Dengan penaburan yang menguntungkan, koloni yang terisolasi berkecambah pada hari kedua, yang dapat dikeluarkan dari tabung dengan memanaskannya dengan kompor. Kultur dilingkarkan dari kolom agar yang dipotong untuk pemeriksaan lebih lanjut. Koloni yang dihasilkan ditempatkan dalam media nutrisi cair, di mana langkah-langkah untuk mengisolasi koloni patogen anaerobik dapat diselesaikan.

Teknik Hungate

Hal ini sering digunakan untuk mengisolasi mikroba aerobik dengan sensitivitas oksigen yang tinggi. Dalam melakukan isolasi kultur aerob, teknik memutar tabung reaksi digunakan.

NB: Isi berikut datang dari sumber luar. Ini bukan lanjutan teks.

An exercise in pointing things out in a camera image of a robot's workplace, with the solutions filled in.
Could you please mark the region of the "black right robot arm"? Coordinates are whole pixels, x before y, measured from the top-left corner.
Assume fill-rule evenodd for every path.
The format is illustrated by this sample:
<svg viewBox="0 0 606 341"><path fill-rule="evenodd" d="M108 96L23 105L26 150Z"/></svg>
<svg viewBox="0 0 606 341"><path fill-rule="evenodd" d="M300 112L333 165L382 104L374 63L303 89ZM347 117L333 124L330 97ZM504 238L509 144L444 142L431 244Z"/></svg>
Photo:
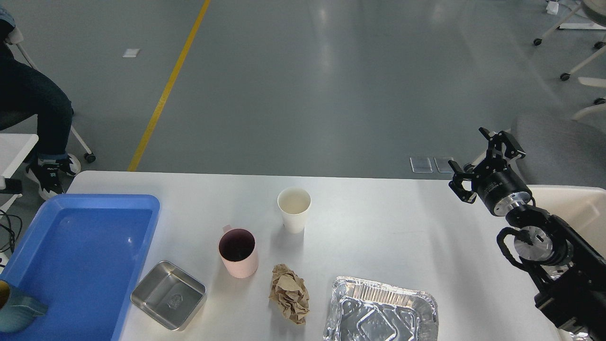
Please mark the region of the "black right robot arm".
<svg viewBox="0 0 606 341"><path fill-rule="evenodd" d="M488 142L485 157L463 167L448 161L450 189L468 204L479 198L491 215L506 219L497 245L512 266L530 276L538 291L535 306L556 328L603 341L604 257L560 216L537 207L532 191L511 167L511 161L526 156L514 136L484 127L479 132Z"/></svg>

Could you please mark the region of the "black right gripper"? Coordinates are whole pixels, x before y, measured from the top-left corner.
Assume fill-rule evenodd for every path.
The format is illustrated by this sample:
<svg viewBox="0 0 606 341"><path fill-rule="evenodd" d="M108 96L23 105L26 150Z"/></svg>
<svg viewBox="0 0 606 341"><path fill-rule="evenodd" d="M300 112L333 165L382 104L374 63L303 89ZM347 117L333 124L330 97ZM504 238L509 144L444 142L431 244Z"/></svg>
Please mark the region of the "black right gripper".
<svg viewBox="0 0 606 341"><path fill-rule="evenodd" d="M526 157L526 152L511 133L505 130L491 132L484 127L479 127L479 132L487 140L488 147L478 164L496 164L498 161L510 165ZM470 163L467 164L469 172L464 171L454 160L448 160L448 165L453 171L448 185L457 198L468 204L474 203L478 198L493 216L506 216L515 207L526 205L533 199L531 190L509 166L497 171L488 167L490 173L482 175ZM464 188L464 181L471 182L471 190Z"/></svg>

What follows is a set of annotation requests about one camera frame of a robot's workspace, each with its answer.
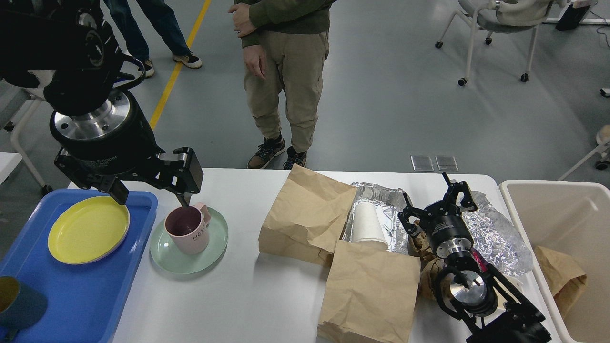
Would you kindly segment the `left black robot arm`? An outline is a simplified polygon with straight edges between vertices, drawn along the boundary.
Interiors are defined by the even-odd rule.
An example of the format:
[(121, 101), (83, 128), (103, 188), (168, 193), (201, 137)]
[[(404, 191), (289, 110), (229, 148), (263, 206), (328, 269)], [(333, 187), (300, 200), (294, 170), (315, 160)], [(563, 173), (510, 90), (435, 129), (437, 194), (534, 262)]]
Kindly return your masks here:
[(53, 108), (57, 168), (119, 204), (129, 194), (123, 182), (132, 181), (168, 190), (187, 208), (203, 170), (192, 148), (157, 145), (130, 92), (144, 74), (122, 72), (125, 62), (143, 68), (120, 49), (98, 0), (1, 2), (1, 78)]

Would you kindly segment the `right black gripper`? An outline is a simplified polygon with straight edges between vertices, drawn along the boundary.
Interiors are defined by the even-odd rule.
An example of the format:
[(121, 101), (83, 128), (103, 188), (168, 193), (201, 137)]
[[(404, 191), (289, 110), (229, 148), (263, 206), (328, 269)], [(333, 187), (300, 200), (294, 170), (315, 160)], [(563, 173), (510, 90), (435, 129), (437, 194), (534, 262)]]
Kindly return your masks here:
[[(442, 173), (442, 176), (448, 189), (441, 202), (424, 209), (416, 208), (409, 195), (403, 192), (406, 205), (398, 213), (398, 219), (406, 234), (412, 238), (424, 230), (434, 256), (441, 259), (471, 259), (473, 237), (461, 213), (475, 212), (478, 206), (466, 182), (452, 182), (447, 173)], [(411, 217), (418, 219), (419, 224), (412, 223)]]

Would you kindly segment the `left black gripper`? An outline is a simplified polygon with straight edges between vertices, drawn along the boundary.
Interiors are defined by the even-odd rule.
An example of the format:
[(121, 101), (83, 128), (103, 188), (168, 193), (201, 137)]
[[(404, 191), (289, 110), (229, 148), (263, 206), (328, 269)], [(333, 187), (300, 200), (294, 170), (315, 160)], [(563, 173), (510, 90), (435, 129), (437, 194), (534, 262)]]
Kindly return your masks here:
[[(55, 111), (51, 134), (61, 145), (54, 164), (74, 184), (89, 188), (94, 176), (127, 173), (152, 158), (153, 187), (176, 195), (183, 208), (200, 193), (203, 170), (194, 149), (164, 153), (137, 100), (129, 91), (112, 90), (98, 109), (70, 117)], [(120, 179), (106, 179), (105, 192), (125, 205), (129, 190)]]

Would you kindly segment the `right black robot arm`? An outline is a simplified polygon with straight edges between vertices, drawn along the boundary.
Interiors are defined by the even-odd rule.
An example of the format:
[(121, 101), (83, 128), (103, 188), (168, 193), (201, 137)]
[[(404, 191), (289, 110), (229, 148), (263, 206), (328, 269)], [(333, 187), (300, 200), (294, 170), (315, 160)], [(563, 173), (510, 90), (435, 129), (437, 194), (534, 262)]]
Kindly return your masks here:
[(478, 206), (466, 182), (442, 174), (447, 191), (441, 200), (420, 209), (403, 193), (398, 219), (415, 239), (425, 235), (431, 253), (442, 263), (431, 278), (433, 296), (442, 311), (463, 321), (468, 343), (547, 343), (551, 334), (543, 315), (516, 286), (474, 247), (463, 219)]

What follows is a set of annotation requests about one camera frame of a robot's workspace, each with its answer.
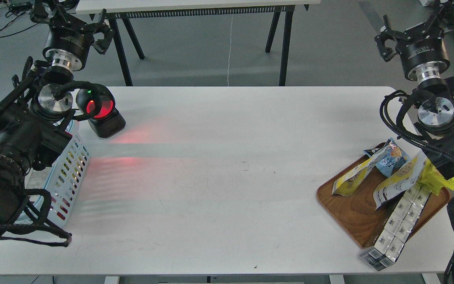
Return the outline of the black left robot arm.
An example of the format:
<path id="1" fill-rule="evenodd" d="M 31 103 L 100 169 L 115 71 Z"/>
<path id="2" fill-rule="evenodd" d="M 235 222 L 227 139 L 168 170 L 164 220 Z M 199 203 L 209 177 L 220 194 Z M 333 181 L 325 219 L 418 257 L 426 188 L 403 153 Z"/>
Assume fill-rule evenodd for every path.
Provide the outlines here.
<path id="1" fill-rule="evenodd" d="M 23 76 L 12 81 L 14 90 L 0 102 L 0 240 L 5 233 L 16 241 L 41 244 L 24 238 L 36 231 L 62 239 L 45 246 L 67 247 L 71 234 L 49 217 L 52 194 L 44 188 L 27 189 L 24 180 L 33 170 L 58 162 L 73 143 L 67 127 L 73 121 L 88 121 L 98 137 L 110 137 L 125 127 L 110 90 L 99 83 L 75 81 L 90 47 L 99 54 L 108 50 L 115 31 L 106 23 L 106 9 L 96 22 L 86 23 L 66 10 L 67 0 L 37 0 L 30 18 L 49 26 L 43 50 L 45 60 L 26 61 Z"/>

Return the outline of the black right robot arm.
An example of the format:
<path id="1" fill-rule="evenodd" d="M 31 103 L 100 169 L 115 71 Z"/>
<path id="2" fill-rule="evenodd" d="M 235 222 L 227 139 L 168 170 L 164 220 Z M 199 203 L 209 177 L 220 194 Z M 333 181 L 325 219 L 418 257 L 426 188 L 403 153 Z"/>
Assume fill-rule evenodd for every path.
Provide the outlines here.
<path id="1" fill-rule="evenodd" d="M 398 90 L 384 98 L 380 116 L 384 124 L 413 146 L 420 148 L 437 171 L 454 178 L 454 76 L 443 78 L 450 61 L 444 34 L 454 31 L 454 0 L 436 0 L 427 21 L 405 31 L 383 27 L 374 40 L 386 62 L 400 56 L 407 80 L 418 86 L 407 94 Z M 454 197 L 447 203 L 454 231 Z M 443 274 L 443 283 L 454 283 L 454 251 Z"/>

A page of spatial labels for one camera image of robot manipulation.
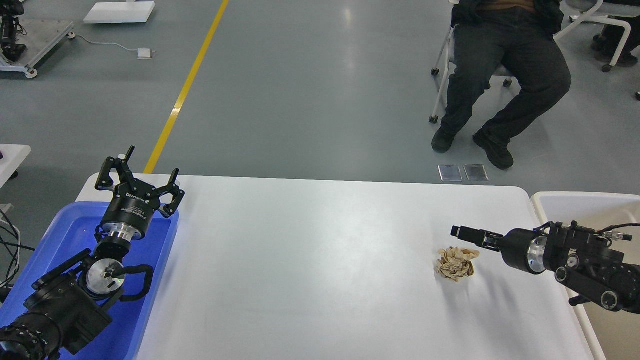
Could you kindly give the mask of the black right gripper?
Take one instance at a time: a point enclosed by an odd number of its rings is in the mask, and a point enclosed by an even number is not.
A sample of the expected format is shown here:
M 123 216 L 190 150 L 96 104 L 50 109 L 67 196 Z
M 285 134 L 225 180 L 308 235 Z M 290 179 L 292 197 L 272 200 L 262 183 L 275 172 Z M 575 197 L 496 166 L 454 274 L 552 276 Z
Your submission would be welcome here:
M 544 255 L 547 235 L 514 228 L 504 237 L 492 231 L 466 226 L 452 226 L 450 235 L 458 240 L 473 243 L 479 248 L 500 251 L 503 261 L 511 268 L 534 275 L 546 271 Z

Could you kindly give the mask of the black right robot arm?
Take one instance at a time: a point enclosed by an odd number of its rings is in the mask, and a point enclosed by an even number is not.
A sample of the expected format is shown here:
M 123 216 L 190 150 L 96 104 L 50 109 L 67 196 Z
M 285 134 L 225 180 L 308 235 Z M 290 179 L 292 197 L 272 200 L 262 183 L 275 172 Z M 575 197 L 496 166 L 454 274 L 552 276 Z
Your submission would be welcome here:
M 554 273 L 555 280 L 576 296 L 571 306 L 594 303 L 609 312 L 640 312 L 640 269 L 624 262 L 624 253 L 613 250 L 613 242 L 631 241 L 618 225 L 602 230 L 582 227 L 576 221 L 565 225 L 549 221 L 532 230 L 514 228 L 506 235 L 454 226 L 459 240 L 499 252 L 506 265 L 540 275 Z

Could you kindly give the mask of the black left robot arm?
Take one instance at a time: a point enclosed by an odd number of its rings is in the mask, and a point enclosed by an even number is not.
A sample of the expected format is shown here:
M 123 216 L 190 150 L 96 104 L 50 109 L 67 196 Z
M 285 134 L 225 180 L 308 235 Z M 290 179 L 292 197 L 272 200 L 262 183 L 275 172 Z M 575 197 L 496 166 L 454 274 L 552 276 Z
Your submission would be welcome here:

Metode untuk inokulasi bakteri aerobik melibatkan pembiakan mereka pada media agar-agar cair. Adanya gas inert dalam tabung reaksi memungkinkan untuk menumbuhkan kolom terisolasi bakteri aerob sedemikian rupa sehingga kultur aerob yang diisolasi dapat terlihat dengan jelas bahkan dengan mata telanjang selama 2-3 hari.

mikromanipulator

Ini adalah teknik untuk mengisolasi sel bakteri individu menggunakan mikromanipulator. Sebuah mikromanipulator adalah perangkat khusus yang dapat digunakan untuk mengambil satu sel dari suspensi, dan juga untuk memberikan kemungkinan penyemaian kultur dalam tabung reaksi.

Identifikasi lebih lanjut dari patogen dilakukan dengan mempertimbangkan semua sifat patogen yang terdaftar (aerob dan anaerob), serta fitur interaksinya dengan berbagai zat.